One of my cardinal tetras developed a white hairy growth on its side, like growing out of its side. It was also bloated. It's hard to see in the pic but it's like hair that's white.


----------



## coralbandit (Jul 29, 2012)

Looks like columnaris.
7 grams PP in 100ml water(this is a concentrated mix),then add 2 drops of mix per gallon to the aquarium.If it dose not stay pink/purple(turns brown /yellow) for at least 4 hours then add a second dose.If everyone in tank seems ok with the treatment then just leave it for 24 hours.If you add H202 the tank will be crystal clear in less then 2 hours!
Potassium permanganate | The Skeptical Aquarist
BIDKA The British And International Discus Keepers Association - library, Potassium Permanganate


----------



## chenowethpm (Jan 8, 2014)

Thanks Mr. Bandit. This is what I thought was the case. Hopefully I can save the rest of the fish in the tank. I euthanized this one. I'll see how much PP I have left.


----------



## coralbandit (Jul 29, 2012)

Let me know what you need.


----------



## Buerkletucson (Apr 8, 2014)

I was going to say the same as Coralbandit but I surely don't consider myself an expert at fish diseases. SO I let others respond that know a lot more on the subject. 

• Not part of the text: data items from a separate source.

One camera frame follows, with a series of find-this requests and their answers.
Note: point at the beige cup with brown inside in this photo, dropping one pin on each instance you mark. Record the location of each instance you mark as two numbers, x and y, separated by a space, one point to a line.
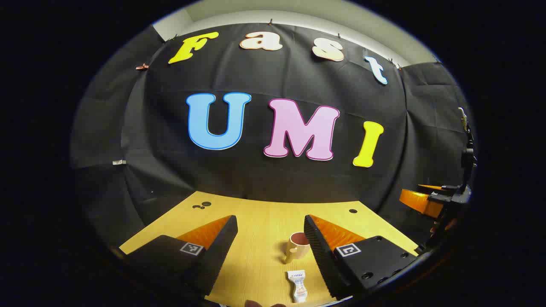
298 247

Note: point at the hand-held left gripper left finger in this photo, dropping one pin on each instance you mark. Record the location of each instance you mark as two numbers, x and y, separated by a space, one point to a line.
219 251

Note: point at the yellow wooden desktop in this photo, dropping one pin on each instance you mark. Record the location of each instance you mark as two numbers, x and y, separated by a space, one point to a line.
260 230

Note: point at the copper cloth clip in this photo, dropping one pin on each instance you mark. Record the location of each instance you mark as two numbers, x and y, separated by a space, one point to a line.
142 66

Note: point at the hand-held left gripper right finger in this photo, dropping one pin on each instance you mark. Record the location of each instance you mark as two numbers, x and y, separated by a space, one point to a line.
318 251

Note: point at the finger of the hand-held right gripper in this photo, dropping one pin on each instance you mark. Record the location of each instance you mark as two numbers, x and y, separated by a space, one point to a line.
420 202

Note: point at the white cloth clip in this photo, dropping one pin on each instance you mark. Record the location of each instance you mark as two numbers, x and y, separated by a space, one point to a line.
118 162

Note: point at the white toothpaste tube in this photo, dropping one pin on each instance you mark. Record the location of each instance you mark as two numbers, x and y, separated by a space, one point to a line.
298 288

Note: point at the black backdrop cloth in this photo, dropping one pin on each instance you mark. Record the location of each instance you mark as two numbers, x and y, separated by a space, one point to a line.
256 170

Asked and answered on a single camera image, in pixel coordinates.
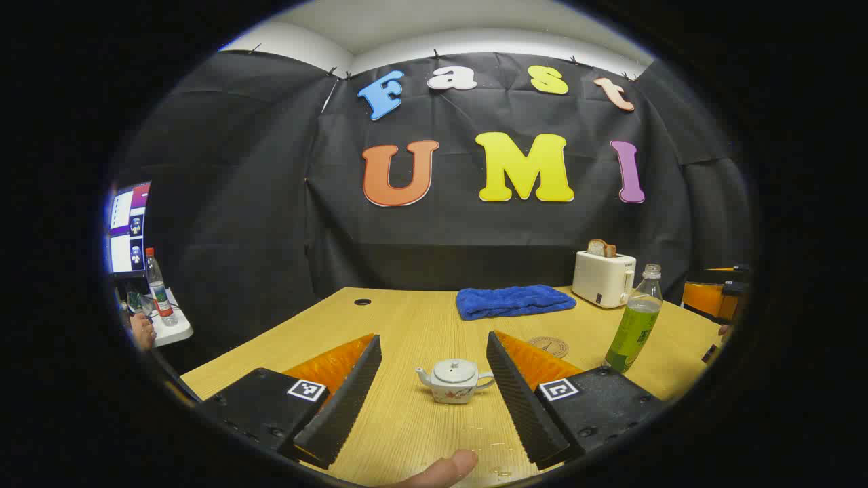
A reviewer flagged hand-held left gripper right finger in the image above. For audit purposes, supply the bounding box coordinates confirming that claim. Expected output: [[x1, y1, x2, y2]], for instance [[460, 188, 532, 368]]
[[486, 330, 670, 471]]

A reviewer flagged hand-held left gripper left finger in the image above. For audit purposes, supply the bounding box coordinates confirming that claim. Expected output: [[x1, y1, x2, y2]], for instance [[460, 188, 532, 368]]
[[199, 332, 383, 470]]

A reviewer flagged round wooden coaster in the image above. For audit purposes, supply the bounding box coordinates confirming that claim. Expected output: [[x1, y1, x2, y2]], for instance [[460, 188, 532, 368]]
[[528, 336, 570, 359]]

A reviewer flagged white ceramic teacup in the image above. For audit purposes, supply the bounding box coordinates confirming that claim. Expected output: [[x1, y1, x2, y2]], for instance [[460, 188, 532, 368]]
[[415, 359, 496, 405]]

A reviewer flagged white teacup lid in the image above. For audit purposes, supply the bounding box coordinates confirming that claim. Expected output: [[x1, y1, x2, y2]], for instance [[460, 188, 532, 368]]
[[432, 359, 479, 385]]

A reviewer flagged green label water bottle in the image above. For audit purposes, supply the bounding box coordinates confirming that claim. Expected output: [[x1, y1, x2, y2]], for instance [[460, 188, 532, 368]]
[[604, 264, 664, 374]]

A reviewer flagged red label water bottle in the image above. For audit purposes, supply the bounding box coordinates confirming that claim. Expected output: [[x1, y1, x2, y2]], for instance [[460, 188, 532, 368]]
[[144, 247, 178, 327]]

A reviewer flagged blue towel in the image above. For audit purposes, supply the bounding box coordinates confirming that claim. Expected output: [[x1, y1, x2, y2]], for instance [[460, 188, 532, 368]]
[[456, 285, 577, 321]]

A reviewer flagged white toaster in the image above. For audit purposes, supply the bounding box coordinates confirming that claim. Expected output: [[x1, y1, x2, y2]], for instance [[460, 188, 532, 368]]
[[572, 249, 637, 310]]

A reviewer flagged white side table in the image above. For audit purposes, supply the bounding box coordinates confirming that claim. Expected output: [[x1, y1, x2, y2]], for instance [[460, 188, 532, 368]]
[[139, 290, 194, 348]]

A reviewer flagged black backdrop cloth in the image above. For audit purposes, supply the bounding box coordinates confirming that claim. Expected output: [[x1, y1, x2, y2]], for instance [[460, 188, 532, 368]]
[[112, 49, 753, 353]]

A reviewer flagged computer monitor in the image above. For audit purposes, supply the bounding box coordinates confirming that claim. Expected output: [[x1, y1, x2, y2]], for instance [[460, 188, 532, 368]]
[[107, 181, 152, 277]]

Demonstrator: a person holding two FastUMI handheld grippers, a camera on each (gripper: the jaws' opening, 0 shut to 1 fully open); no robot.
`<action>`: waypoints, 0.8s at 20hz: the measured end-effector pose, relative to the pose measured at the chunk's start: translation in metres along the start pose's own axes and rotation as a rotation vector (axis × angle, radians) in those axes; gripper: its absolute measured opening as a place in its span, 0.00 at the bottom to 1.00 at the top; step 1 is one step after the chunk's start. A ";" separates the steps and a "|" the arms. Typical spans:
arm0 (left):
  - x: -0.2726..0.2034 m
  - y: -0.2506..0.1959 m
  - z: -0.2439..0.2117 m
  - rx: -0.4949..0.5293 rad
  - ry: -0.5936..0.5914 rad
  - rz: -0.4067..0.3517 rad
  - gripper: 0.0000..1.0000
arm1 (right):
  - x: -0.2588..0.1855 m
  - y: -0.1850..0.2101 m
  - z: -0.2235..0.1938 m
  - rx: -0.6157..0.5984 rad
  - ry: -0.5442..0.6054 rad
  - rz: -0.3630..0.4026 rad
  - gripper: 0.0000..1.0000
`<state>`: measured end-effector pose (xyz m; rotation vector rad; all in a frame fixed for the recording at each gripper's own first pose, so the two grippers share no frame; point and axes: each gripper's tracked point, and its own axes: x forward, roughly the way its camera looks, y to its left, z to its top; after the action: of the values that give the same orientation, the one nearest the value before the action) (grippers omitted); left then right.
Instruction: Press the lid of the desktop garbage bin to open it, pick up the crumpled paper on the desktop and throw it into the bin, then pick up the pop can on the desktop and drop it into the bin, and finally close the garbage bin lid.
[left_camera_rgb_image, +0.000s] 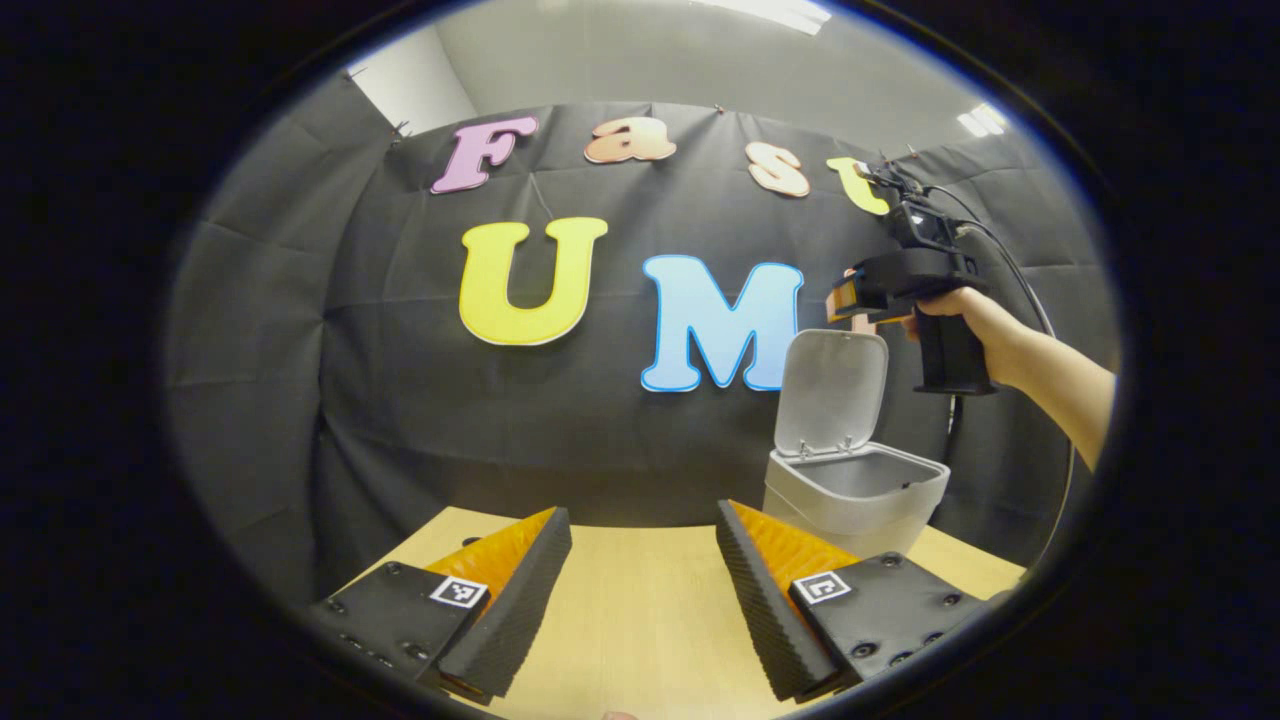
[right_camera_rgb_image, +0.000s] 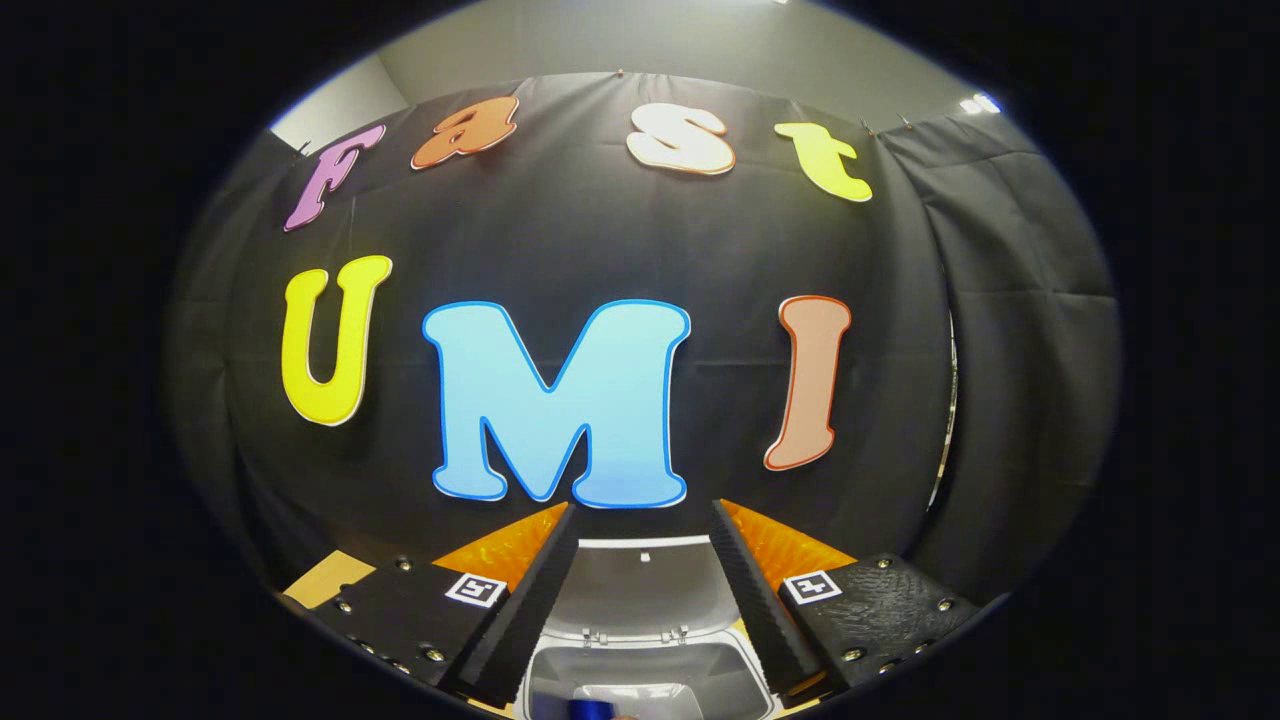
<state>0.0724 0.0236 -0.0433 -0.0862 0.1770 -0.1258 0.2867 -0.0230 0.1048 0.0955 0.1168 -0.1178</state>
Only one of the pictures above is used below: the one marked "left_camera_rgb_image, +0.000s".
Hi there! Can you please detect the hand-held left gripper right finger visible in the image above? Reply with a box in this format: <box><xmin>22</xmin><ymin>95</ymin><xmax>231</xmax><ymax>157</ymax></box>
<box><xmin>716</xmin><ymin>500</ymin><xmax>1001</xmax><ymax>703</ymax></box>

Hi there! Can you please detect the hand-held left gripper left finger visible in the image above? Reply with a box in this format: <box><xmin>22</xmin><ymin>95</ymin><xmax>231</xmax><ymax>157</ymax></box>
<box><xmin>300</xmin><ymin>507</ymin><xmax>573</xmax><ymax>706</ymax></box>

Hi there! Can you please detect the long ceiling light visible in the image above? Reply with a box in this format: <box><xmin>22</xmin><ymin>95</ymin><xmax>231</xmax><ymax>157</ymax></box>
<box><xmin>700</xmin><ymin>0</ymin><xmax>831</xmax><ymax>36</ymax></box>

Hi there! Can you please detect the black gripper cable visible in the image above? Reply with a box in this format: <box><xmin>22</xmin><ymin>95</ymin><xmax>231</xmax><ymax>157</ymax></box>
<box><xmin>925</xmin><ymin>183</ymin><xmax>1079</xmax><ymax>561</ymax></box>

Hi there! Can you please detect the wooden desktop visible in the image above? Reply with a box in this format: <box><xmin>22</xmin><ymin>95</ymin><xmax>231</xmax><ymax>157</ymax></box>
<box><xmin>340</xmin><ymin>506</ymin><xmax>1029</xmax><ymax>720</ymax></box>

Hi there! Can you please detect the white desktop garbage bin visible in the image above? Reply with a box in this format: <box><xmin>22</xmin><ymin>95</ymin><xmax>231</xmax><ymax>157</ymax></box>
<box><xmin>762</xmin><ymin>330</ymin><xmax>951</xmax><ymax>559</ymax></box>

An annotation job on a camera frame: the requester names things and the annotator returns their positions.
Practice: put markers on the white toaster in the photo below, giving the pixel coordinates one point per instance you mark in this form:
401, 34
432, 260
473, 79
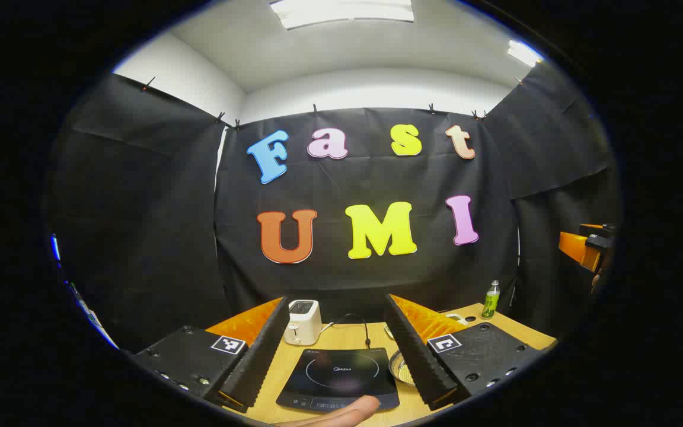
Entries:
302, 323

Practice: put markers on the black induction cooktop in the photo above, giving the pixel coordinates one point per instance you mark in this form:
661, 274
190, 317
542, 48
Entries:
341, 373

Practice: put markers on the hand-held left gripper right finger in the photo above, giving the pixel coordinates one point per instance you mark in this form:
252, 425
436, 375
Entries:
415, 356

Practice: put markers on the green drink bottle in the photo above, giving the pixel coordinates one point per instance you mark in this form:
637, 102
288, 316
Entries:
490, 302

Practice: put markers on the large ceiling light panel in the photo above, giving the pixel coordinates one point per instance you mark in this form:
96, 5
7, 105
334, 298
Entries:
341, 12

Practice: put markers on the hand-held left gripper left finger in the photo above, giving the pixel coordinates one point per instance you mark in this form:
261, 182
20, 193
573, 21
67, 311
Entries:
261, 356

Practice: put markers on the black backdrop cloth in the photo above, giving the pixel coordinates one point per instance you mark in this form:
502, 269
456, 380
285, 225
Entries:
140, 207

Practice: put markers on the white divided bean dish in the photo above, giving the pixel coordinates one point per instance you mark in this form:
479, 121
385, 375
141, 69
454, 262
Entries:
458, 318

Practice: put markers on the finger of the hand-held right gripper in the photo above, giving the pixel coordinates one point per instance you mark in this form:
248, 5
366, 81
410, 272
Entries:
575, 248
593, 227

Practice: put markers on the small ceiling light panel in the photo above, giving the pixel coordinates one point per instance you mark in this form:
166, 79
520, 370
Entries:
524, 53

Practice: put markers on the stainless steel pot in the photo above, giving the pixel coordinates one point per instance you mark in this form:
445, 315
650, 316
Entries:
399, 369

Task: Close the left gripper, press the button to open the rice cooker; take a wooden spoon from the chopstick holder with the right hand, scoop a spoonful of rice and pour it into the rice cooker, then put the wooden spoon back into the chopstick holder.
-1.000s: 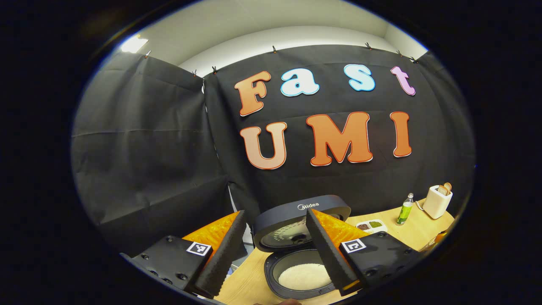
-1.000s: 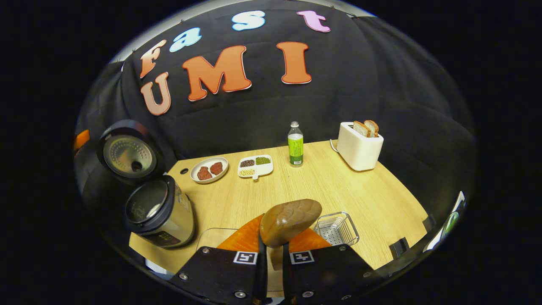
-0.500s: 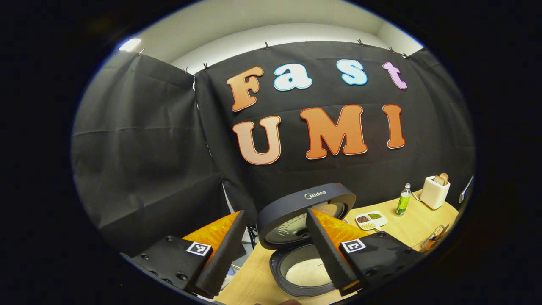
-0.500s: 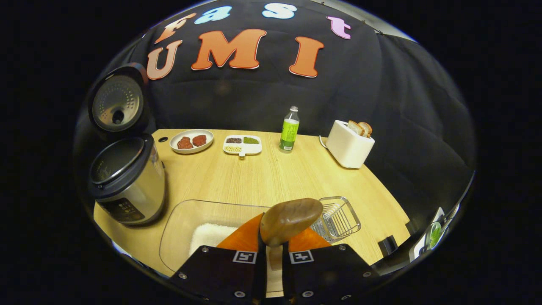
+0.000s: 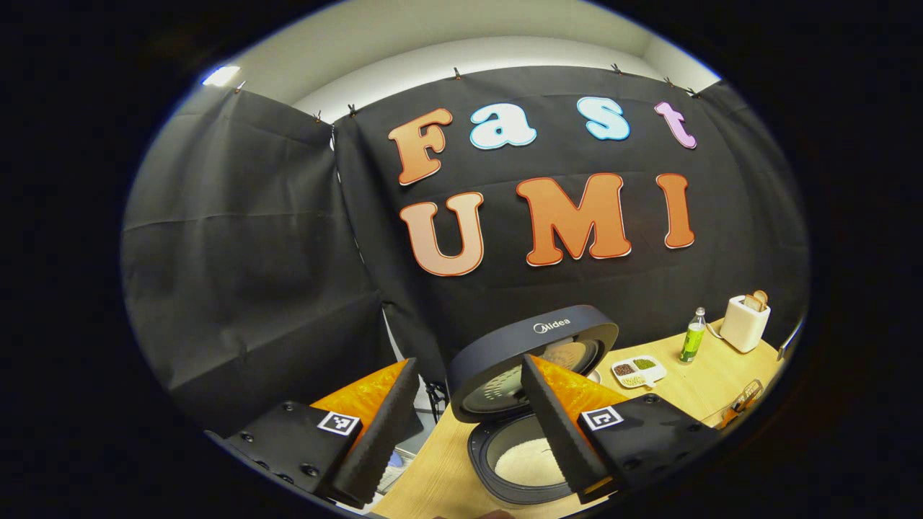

To be honest I've been very lucky (and maybe a little smart) with fish and have had very very few fish diseases over my 40 years of keeping tanks.


----------



## jrman83 (Jul 9, 2010)

Wait before you treat. Do you have any others showing symptoms? If not, I would not treat. It does look like columnaris usually does, but treating is usually pretty harsh. Its a judgement call I guess and I would want at least one other fish to confirm what I was seeing.


----------



## coralbandit (Jul 29, 2012)

I would hit it with PP without any hesitation.I'm using it for maintenance now on my sword tanks and it is working beyond expectations.It not only removes(converts) dissolved organics better(or more effectively then water changes(yea I said it!),but it is reported to help fish grow!
Potassium Permanganate
Read this link from a kio keeper(he is a rocket scientist with a above ground pool in his basement),and he describes his MAINTENANCE schedule very touroghly.He does remove bio, but I don't.
Waiting to treat any disease never helps .


----------